**What you will do**
For the records below, count the lines containing the word "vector" and reply with the number alone.

:: Supplied data

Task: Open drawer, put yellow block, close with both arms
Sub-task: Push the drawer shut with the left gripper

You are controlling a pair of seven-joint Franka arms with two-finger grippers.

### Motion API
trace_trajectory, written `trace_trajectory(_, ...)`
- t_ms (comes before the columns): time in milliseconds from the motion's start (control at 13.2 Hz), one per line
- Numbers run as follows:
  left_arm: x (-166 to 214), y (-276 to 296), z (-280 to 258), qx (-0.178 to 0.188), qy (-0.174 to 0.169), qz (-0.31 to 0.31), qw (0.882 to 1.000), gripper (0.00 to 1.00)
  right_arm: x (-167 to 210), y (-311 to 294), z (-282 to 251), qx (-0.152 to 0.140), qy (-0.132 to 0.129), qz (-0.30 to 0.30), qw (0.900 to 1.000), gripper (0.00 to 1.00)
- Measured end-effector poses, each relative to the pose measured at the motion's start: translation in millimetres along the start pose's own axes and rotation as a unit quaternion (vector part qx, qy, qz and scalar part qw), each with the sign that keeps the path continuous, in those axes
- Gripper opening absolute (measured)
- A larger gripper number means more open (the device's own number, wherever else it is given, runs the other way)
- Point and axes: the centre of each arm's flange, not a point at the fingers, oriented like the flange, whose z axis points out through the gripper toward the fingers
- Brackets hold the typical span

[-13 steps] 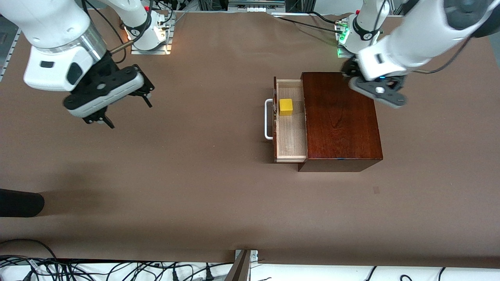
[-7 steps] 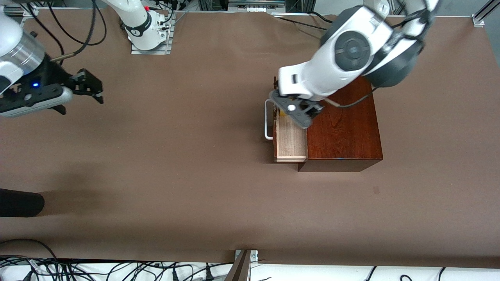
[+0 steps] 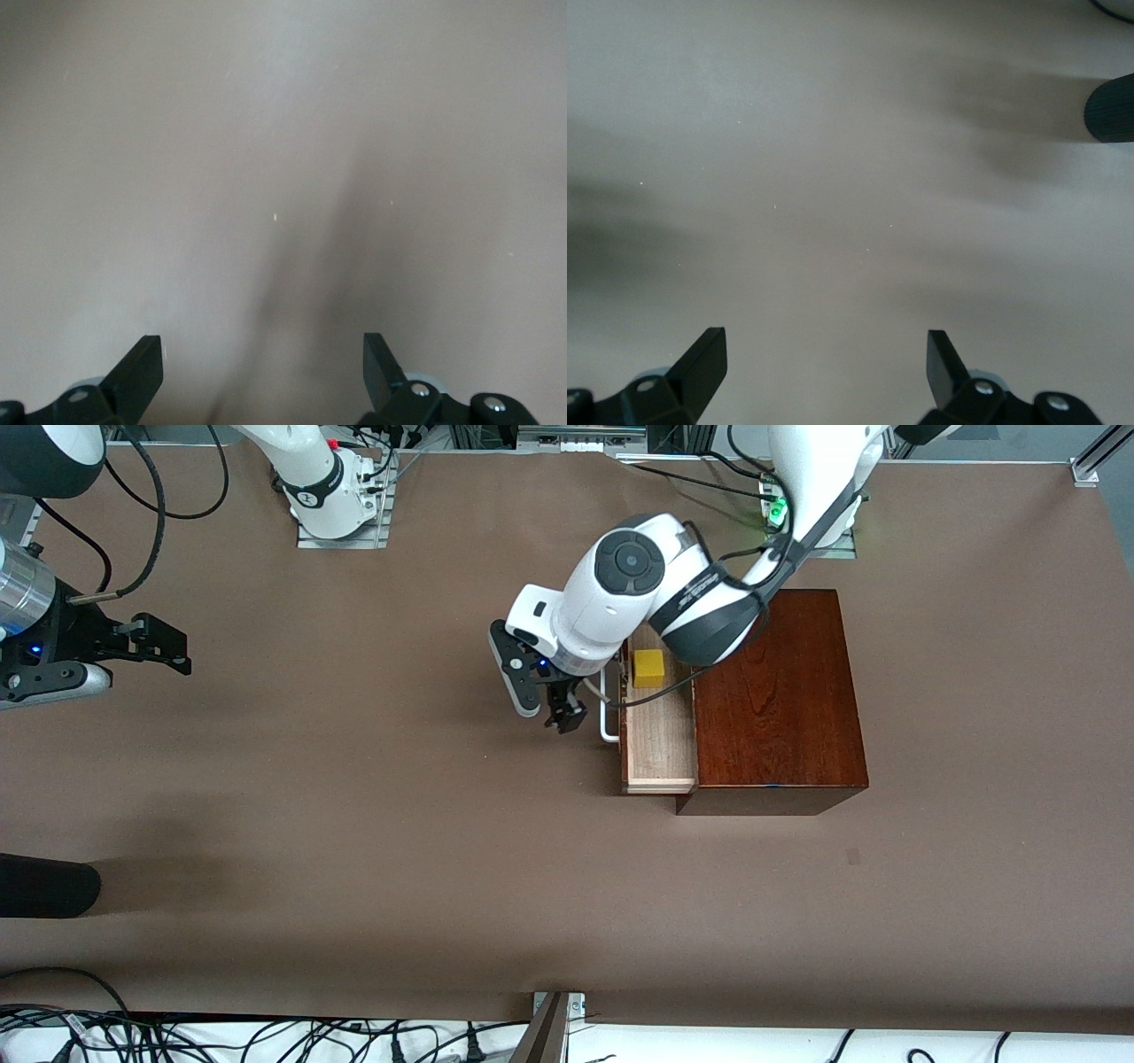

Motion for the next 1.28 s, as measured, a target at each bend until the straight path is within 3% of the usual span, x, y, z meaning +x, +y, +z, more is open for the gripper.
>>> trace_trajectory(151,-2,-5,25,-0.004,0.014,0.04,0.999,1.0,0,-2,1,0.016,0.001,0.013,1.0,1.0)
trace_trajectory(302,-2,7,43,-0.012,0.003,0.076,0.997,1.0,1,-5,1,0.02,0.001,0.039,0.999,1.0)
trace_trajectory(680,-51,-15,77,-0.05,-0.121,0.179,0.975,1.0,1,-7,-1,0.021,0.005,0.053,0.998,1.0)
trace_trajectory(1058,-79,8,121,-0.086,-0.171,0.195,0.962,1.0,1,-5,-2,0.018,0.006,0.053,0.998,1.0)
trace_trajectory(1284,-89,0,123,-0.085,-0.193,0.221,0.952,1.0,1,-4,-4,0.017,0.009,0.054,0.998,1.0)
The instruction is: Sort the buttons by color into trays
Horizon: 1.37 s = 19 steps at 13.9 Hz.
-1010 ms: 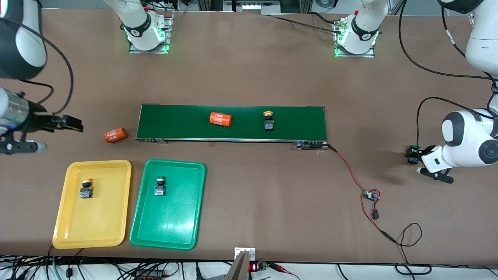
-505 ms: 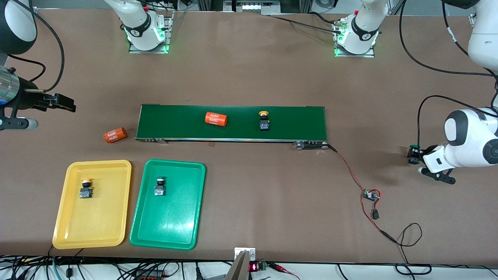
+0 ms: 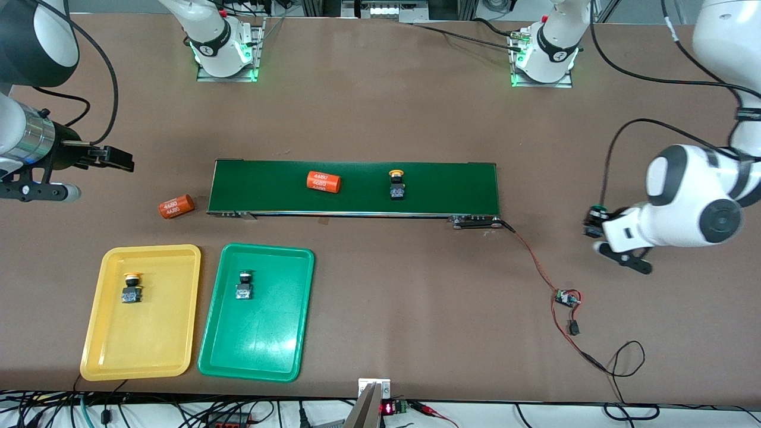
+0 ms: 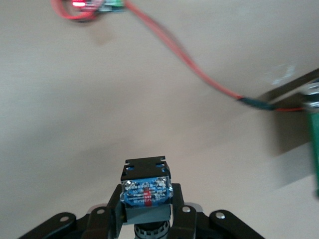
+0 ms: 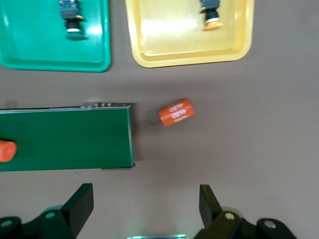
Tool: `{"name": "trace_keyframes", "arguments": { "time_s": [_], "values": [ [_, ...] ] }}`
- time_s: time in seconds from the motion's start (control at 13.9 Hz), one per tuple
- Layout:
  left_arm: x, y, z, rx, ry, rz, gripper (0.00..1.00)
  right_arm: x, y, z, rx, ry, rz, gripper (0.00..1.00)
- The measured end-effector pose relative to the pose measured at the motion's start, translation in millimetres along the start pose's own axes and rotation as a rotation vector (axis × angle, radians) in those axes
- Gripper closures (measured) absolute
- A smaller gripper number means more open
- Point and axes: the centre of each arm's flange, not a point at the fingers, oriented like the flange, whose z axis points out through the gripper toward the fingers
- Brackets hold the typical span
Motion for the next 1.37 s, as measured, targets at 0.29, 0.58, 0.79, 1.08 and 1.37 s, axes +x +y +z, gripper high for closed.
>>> {"name": "trace_keyframes", "arguments": {
  "time_s": [0.29, 0.58, 0.79, 1.08, 1.37],
  "values": [
    [12.8, 82.5, 9.1, -0.071, -0.020, -0.105, 0.60, 4.4, -3.3, 7.7, 0.019, -0.013, -0.002, 0.00],
    [24.6, 182.0, 21.4, -0.043, -0.035, -0.236, 0.60, 4.9, -26.8, 7.1, 0.067, -0.004, 0.006, 0.00],
    [19.2, 224.0, 44.9, -0.077, -0.040, -0.288, 0.60, 0.9, -72.7, 6.4, 0.098, 0.000, 0.036, 0.00],
    [13.4, 256.0, 50.9, -0.082, 0.002, -0.334, 0.60, -3.1, -132.0, 25.7, 0.106, 0.000, 0.043, 0.00],
    [9.4, 287.9, 59.6, -0.073, 0.070, -0.329, 0.60, -11.6, -171.9, 61.4, 0.106, -0.007, 0.035, 0.00]
  ]
}}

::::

**Answer space**
2